TPPに参加すると食品の安全規制は他の協定加盟国と平準化されます。食品安全規制では、米国などの諸外国に比べて基準が厳しい日本が、もっとも大きな影響を受けること必至です。
自給力をつけずに“競争力”は本末転倒
食品安全規制の後退については、11月8日の全国集会で岩手県生活協同組合連合会会長の加藤善正さんが、「生協は食品添加物の規制や遺伝子組み換え食品、BSE問題について消費者を代表して積極的に運動してきた。日本生協連がこの集会を無視していることは遺憾。大震災から立ち上がろうとしている人々の意欲を削るTPP参加は断じて許さない」とアピール。また、大地を守る会の佐藤輝美さんも「TPPに参加すれば残留農薬基準や食品添加物基準、遺伝子組換え食品の表示規制などは緩和されると思う。これでは命と健康を守ることはできない」と危機感をあらわにしました。

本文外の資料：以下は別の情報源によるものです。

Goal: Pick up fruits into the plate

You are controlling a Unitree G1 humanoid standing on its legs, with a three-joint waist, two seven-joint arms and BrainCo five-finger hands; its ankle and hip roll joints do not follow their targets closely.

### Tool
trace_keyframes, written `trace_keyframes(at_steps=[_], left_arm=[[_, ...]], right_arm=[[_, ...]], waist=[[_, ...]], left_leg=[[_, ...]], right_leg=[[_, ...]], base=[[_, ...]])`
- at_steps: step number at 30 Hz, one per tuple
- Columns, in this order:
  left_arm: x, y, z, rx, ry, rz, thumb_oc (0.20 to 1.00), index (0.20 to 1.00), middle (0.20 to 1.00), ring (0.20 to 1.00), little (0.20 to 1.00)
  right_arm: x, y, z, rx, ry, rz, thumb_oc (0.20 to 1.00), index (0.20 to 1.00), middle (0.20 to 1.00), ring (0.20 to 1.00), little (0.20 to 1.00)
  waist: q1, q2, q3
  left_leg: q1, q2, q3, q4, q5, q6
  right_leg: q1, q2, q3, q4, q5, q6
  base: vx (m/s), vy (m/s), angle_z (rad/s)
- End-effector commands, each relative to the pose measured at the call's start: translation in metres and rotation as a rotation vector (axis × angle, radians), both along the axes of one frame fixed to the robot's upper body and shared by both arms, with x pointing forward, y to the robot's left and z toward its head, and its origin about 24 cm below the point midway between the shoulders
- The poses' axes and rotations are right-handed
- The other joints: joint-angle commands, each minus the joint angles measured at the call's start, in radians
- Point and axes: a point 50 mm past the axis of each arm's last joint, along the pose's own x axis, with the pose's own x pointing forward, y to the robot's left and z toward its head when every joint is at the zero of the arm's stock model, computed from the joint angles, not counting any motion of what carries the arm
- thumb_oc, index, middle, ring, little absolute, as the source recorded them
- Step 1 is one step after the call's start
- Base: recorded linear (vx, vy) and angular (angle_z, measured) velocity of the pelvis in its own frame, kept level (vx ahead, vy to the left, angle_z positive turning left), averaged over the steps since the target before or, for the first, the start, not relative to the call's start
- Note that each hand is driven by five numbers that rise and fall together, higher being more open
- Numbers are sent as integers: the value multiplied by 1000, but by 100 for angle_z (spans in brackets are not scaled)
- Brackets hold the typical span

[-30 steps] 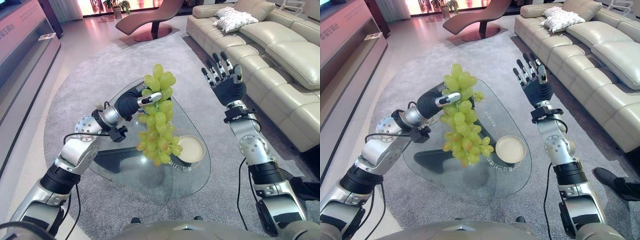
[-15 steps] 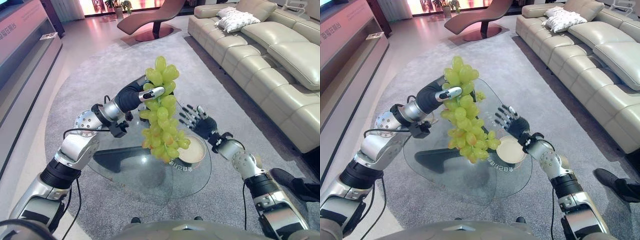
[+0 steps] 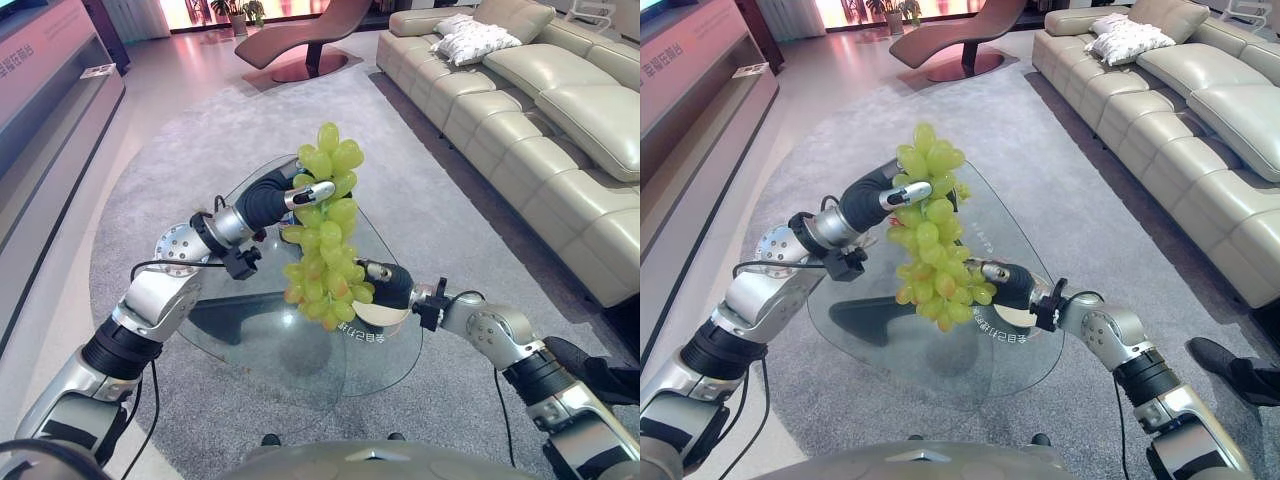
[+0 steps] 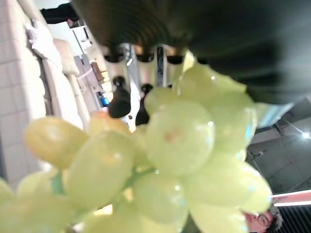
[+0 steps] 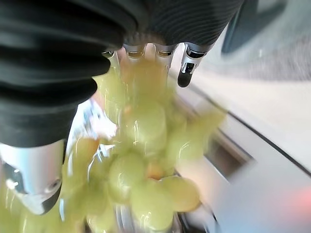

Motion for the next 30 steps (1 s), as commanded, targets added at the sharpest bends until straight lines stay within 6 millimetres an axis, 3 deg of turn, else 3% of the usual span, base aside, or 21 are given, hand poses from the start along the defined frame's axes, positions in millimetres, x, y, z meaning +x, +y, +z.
trace_keyframes(at_steps=[1, 5, 12, 20, 26, 27, 30], left_arm=[[7, -9, 30, -4, -84, -41, 200, 200, 200, 200, 200], [10, -13, 18, 15, -16, -54, 200, 200, 200, 200, 200], [14, -22, -4, 39, 79, -82, 200, 200, 200, 200, 200], [15, -26, -16, 35, 97, -51, 200, 200, 200, 200, 200], [21, -21, -18, 57, 20, 108, 200, 200, 200, 200, 200], [24, -19, -18, 60, 13, 139, 200, 200, 200, 200, 200], [28, -14, -21, 60, 17, 189, 200, 200, 200, 200, 200]], right_arm=[[0, 25, 44, 110, -189, 187, 1000, 1000, 1000, 1000, 1000], [-4, 33, 61, 134, -276, 237, 1000, 1000, 1000, 1000, 1000], [-10, 48, 73, 169, -323, 286, 1000, 1000, 1000, 1000, 1000], [-12, 59, 76, 236, -288, 259, 1000, 1000, 1000, 1000, 1000], [-16, 65, 71, 244, -214, 226, 1000, 1000, 1000, 1000, 1000], [-15, 65, 69, 237, -195, 211, 200, 200, 200, 200, 200], [-13, 63, 62, 212, -170, 172, 200, 200, 200, 200, 200]], waist=[[-3, -55, 3], [-10, -56, 5], [-15, -53, 4], [-17, -50, 5], [-16, -49, 7], [-17, -50, 7], [-17, -51, 6]], left_leg=[[-7, -46, -16, 41, -133, 41], [-3, -47, -15, 44, -135, 43], [3, -50, -15, 46, -139, 46], [9, -47, -9, 46, -140, 46], [4, -45, -8, 50, -138, 46], [4, -45, -7, 50, -138, 46], [4, -42, -7, 52, -138, 46]], right_leg=[[24, 6, 15, 72, -112, -6], [25, 8, 29, 72, -110, -5], [27, 8, 43, 66, -105, -2], [28, 5, 51, 64, -99, 1], [23, 5, 47, 70, -102, 1], [23, 6, 46, 70, -103, 0], [22, 7, 44, 75, -105, -1]], base=[[0, 0, 0], [0, 0, 0], [3, 2, -2], [4, 3, -3], [1, 1, -1], [0, 0, 0], [0, 0, 0]])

TPP問題については生活クラブ連合会の加藤好一会長もこれに反対する発言を続けています。10月26日に東京・日比谷で開かれた「TPP反対全国決起集会」では、小泉政権以来の新自由主義は、生産者と消費者の連帯を引き裂く動きが非常に目立つとした上で、こうアピールしました。「生活クラブはこれまで産地提携に努めてきた。TPPは生産者のみならず、心ある消費者の真摯な営みをも打ち砕くことになる。食品の安全の観点に立って原産地表示や遺伝子組み換え食品反対にも取組んできたが、これまでこつこつとやってきた蓄積が水の泡となるかもしれない。また、協同組合の存在感を失わせるような流れになることを懸念している。TPPを許すわけにはいかない」
また、11月2日には経済産業省主催の「TPP討論会」に反対の立場から出席し、TPP参加は農林漁業に深刻な影響を及ぼし、地方経済が疲弊すると指摘。さらに、農業に競争力をつけることも大事だがより大切なことは自給力をつけることとしたうえで、「自給力が下がった要因はコメの消費量の低下と食の欧米化、そして畜産飼料のほとんどを輸入に頼っていること。畜産飼料の自給力を高める飼料用米は、米国に投じている費用が日本の地方に渡ることを意味する。自給力をつけずに競争力をつけるのは本末転倒」と強調しました。